Task statement - An acceptable answer contains each line of the material, unchanged.

* * * * * * *

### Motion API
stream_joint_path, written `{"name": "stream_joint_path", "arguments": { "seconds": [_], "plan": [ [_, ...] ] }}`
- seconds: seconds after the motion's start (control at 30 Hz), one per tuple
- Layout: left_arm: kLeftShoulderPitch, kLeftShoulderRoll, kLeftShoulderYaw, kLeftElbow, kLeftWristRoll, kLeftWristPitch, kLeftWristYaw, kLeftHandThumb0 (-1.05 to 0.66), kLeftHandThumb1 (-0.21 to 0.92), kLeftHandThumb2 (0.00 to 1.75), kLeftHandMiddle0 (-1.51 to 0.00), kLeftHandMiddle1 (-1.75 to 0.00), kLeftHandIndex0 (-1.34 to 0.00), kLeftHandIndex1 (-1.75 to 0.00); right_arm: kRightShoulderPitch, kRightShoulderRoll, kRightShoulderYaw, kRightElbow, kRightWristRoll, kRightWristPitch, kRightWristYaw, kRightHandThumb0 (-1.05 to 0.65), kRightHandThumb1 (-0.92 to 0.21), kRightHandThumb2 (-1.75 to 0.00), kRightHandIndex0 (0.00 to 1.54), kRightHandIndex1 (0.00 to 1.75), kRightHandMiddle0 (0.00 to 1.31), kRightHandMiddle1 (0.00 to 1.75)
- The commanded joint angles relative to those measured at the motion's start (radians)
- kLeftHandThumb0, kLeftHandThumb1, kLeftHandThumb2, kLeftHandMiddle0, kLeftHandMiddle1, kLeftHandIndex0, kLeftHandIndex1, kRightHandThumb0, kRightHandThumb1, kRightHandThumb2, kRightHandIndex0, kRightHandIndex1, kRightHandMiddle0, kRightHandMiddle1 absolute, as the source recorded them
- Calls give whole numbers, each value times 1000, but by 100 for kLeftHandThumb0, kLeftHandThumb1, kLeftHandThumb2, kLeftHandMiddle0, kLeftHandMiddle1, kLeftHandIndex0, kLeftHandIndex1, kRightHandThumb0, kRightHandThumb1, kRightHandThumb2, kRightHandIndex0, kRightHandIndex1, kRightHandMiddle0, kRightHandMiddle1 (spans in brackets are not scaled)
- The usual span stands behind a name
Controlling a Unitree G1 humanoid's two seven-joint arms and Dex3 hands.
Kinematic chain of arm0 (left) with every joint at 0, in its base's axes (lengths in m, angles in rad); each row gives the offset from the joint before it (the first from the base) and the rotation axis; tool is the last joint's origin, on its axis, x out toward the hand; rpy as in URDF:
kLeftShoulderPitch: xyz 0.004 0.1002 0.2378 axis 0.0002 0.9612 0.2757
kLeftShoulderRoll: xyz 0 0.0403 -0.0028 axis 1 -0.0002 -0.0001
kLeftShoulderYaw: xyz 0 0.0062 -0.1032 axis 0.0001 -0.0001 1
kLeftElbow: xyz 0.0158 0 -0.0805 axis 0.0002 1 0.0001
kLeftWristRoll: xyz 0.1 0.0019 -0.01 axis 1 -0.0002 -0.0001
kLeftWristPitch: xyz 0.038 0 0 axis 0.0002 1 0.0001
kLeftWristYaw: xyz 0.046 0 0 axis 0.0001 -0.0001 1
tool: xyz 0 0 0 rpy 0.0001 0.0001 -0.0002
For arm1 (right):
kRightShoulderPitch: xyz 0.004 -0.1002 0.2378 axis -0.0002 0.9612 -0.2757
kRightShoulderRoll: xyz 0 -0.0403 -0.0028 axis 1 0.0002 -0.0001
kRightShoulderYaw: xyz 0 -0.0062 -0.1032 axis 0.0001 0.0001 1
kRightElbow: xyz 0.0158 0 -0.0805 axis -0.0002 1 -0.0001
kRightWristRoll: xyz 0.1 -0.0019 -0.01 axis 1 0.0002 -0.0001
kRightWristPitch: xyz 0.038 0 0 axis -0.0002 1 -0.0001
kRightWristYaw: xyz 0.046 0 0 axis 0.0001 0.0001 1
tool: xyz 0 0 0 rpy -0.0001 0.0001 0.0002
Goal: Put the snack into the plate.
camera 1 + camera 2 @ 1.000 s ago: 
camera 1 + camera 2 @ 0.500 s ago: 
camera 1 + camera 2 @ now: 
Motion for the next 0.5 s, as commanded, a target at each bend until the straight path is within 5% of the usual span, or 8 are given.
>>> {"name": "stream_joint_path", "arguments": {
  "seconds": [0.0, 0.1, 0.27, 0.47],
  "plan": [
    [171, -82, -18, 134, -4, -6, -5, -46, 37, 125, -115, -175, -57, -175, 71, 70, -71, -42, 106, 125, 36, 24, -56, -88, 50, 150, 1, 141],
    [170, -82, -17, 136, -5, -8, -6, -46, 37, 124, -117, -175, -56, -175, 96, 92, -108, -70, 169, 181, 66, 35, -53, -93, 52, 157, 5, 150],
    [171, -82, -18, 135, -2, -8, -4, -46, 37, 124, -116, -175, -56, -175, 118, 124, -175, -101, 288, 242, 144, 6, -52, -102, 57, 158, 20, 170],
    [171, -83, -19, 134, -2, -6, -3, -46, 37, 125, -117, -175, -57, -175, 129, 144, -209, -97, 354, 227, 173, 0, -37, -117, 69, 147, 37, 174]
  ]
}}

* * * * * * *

Result -
### Motion API
stream_joint_path, written `{"name": "stream_joint_path", "arguments": { "seconds": [_], "plan": [ [_, ...] ] }}`
- seconds: seconds after the motion's start (control at 30 Hz), one per tuple
- Layout: left_arm: kLeftShoulderPitch, kLeftShoulderRoll, kLeftShoulderYaw, kLeftElbow, kLeftWristRoll, kLeftWristPitch, kLeftWristYaw, kLeftHandThumb0 (-1.05 to 0.66), kLeftHandThumb1 (-0.21 to 0.92), kLeftHandThumb2 (0.00 to 1.75), kLeftHandMiddle0 (-1.51 to 0.00), kLeftHandMiddle1 (-1.75 to 0.00), kLeftHandIndex0 (-1.34 to 0.00), kLeftHandIndex1 (-1.75 to 0.00); right_arm: kRightShoulderPitch, kRightShoulderRoll, kRightShoulderYaw, kRightElbow, kRightWristRoll, kRightWristPitch, kRightWristYaw, kRightHandThumb0 (-1.05 to 0.65), kRightHandThumb1 (-0.92 to 0.21), kRightHandThumb2 (-1.75 to 0.00), kRightHandIndex0 (0.00 to 1.54), kRightHandIndex1 (0.00 to 1.75), kRightHandMiddle0 (0.00 to 1.31), kRightHandMiddle1 (0.00 to 1.75)
- The commanded joint angles relative to those measured at the motion's start (radians)
- kLeftHandThumb0, kLeftHandThumb1, kLeftHandThumb2, kLeftHandMiddle0, kLeftHandMiddle1, kLeftHandIndex0, kLeftHandIndex1, kRightHandThumb0, kRightHandThumb1, kRightHandThumb2, kRightHandIndex0, kRightHandIndex1, kRightHandMiddle0, kRightHandMiddle1 absolute, as the source recorded them
- Calls give whole numbers, each value times 1000, but by 100 for kLeftHandThumb0, kLeftHandThumb1, kLeftHandThumb2, kLeftHandMiddle0, kLeftHandMiddle1, kLeftHandIndex0, kLeftHandIndex1, kRightHandThumb0, kRightHandThumb1, kRightHandThumb2, kRightHandIndex0, kRightHandIndex1, kRightHandMiddle0, kRightHandMiddle1 (spans in brackets are not scaled)
- The usual span stands behind a name
Controlling a Unitree G1 humanoid's two seven-joint arms and Dex3 hands.
Kinematic chain of arm0 (left) with every joint at 0, in its base's axes (lengths in m, angles in rad); each row gives the offset from the joint before it (the first from the base) and the rotation axis; tool is the last joint's origin, on its axis, x out toward the hand; rpy as in URDF:
kLeftShoulderPitch: xyz 0.004 0.1002 0.2378 axis 0.0002 0.9612 0.2757
kLeftShoulderRoll: xyz 0 0.0403 -0.0028 axis 1 -0.0002 -0.0001
kLeftShoulderYaw: xyz 0 0.0062 -0.1032 axis 0.0001 -0.0001 1
kLeftElbow: xyz 0.0158 0 -0.0805 axis 0.0002 1 0.0001
kLeftWristRoll: xyz 0.1 0.0019 -0.01 axis 1 -0.0002 -0.0001
kLeftWristPitch: xyz 0.038 0 0 axis 0.0002 1 0.0001
kLeftWristYaw: xyz 0.046 0 0 axis 0.0001 -0.0001 1
tool: xyz 0 0 0 rpy 0.0001 0.0001 -0.0002
For arm1 (right):
kRightShoulderPitch: xyz 0.004 -0.1002 0.2378 axis -0.0002 0.9612 -0.2757
kRightShoulderRoll: xyz 0 -0.0403 -0.0028 axis 1 0.0002 -0.0001
kRightShoulderYaw: xyz 0 -0.0062 -0.1032 axis 0.0001 0.0001 1
kRightElbow: xyz 0.0158 0 -0.0805 axis -0.0002 1 -0.0001
kRightWristRoll: xyz 0.1 -0.0019 -0.01 axis 1 0.0002 -0.0001
kRightWristPitch: xyz 0.038 0 0 axis -0.0002 1 -0.0001
kRightWristYaw: xyz 0.046 0 0 axis 0.0001 0.0001 1
tool: xyz 0 0 0 rpy -0.0001 0.0001 0.0002
Goal: Put the snack into the plate.
camera 1 + camera 2 @ 1.000 s ago: 
camera 1 + camera 2 @ 0.500 s ago: 
camera 1 + camera 2 @ now: 
Motion for the next 0.5 s, as commanded, a target at each bend until the straight path is within 5% of the usual span, or 8 are given.
>>> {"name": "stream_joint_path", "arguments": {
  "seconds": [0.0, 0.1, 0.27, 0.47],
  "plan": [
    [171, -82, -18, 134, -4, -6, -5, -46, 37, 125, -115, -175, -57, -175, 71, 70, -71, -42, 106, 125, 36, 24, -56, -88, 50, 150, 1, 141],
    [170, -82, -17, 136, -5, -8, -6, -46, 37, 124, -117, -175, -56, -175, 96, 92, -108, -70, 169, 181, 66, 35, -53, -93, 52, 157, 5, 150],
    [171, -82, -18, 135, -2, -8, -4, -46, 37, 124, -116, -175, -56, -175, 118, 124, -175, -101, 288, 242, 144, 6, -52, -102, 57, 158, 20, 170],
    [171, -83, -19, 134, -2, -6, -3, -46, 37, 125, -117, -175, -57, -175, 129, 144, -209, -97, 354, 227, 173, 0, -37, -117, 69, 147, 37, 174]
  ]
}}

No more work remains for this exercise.